WHAT TO PRODUCE →
In the entries that follow, the lines from the one with "Where can the blue" through the one with "<point>222,16</point>" are the ones to write out, exactly and with both ends included. Nothing else should appear.

DATA: Begin

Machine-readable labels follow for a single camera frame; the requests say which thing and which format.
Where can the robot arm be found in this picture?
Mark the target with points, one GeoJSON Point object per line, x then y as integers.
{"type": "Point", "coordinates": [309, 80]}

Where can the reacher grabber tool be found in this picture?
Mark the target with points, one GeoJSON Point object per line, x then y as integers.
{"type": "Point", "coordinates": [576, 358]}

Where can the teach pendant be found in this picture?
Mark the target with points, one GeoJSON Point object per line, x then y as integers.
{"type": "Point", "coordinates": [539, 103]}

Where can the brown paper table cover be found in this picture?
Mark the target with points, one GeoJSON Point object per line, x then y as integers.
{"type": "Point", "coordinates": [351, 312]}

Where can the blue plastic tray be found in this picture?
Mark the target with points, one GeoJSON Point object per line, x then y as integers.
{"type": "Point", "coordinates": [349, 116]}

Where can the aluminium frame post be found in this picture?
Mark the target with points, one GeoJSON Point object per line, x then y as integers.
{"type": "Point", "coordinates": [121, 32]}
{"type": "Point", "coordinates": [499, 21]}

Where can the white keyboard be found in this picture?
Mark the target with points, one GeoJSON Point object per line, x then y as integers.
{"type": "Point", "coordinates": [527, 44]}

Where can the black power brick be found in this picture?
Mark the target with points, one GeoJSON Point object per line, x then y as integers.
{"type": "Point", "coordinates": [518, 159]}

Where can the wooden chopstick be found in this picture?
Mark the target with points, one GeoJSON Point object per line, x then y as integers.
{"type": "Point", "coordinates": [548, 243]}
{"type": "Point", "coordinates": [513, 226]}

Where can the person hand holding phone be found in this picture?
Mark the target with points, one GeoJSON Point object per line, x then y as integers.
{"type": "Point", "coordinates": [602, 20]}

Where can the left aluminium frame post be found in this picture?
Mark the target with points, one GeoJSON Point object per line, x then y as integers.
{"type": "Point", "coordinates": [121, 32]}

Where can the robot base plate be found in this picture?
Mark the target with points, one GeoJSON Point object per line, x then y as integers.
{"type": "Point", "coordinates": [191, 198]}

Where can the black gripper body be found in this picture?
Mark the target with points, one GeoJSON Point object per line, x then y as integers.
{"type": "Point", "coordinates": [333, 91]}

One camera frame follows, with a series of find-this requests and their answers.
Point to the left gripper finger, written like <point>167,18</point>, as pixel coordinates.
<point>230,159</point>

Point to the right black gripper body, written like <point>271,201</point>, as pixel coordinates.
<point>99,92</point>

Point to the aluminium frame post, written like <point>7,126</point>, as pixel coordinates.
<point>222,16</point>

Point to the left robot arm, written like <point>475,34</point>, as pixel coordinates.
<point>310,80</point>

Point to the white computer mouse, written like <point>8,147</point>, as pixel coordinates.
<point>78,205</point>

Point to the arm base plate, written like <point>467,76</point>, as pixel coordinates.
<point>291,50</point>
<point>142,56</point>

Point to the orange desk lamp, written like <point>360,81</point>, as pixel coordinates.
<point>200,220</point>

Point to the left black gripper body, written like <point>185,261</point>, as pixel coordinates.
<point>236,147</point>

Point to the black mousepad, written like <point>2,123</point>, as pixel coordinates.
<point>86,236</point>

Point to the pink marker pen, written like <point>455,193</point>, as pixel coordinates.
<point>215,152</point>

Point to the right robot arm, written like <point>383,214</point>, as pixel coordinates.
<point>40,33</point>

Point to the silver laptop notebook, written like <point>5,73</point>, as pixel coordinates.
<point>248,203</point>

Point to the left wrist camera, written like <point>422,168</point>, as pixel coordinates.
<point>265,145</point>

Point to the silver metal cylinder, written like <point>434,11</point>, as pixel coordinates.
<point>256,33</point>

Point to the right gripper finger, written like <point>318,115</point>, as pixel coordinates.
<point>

DATA: End

EXERCISE ANSWER →
Where can the blue plastic tray be found in this picture?
Mark the target with points, one GeoJSON Point object per line, x then y as integers.
{"type": "Point", "coordinates": [349, 116]}

Where can the aluminium frame post be found in this picture?
Mark the target with points, one GeoJSON Point object per line, x then y as integers.
{"type": "Point", "coordinates": [121, 32]}
{"type": "Point", "coordinates": [499, 21]}

Where can the white keyboard be found in this picture?
Mark the target with points, one GeoJSON Point object per line, x then y as integers.
{"type": "Point", "coordinates": [527, 44]}

Where can the black power brick be found in this picture?
Mark the target with points, one GeoJSON Point object per line, x then y as integers.
{"type": "Point", "coordinates": [518, 159]}

Where can the wooden chopstick be found in this picture?
Mark the target with points, one GeoJSON Point object per line, x then y as integers.
{"type": "Point", "coordinates": [548, 243]}
{"type": "Point", "coordinates": [513, 226]}

Where can the person hand holding phone be found in this picture?
Mark the target with points, one GeoJSON Point object per line, x then y as integers.
{"type": "Point", "coordinates": [602, 20]}

Where can the left aluminium frame post be found in this picture?
Mark the target with points, one GeoJSON Point object per line, x then y as integers.
{"type": "Point", "coordinates": [121, 32]}

Where can the robot base plate be found in this picture?
Mark the target with points, one GeoJSON Point object per line, x then y as integers.
{"type": "Point", "coordinates": [191, 198]}

Where can the black gripper body be found in this picture?
Mark the target with points, one GeoJSON Point object per line, x then y as integers.
{"type": "Point", "coordinates": [333, 91]}

One camera frame follows, with a series of find-this requests and their answers.
Point to the left gripper finger, written like <point>167,18</point>, as pixel coordinates.
<point>230,159</point>

Point to the right black gripper body, written like <point>271,201</point>, as pixel coordinates.
<point>99,92</point>

Point to the aluminium frame post, written like <point>7,126</point>, as pixel coordinates.
<point>222,16</point>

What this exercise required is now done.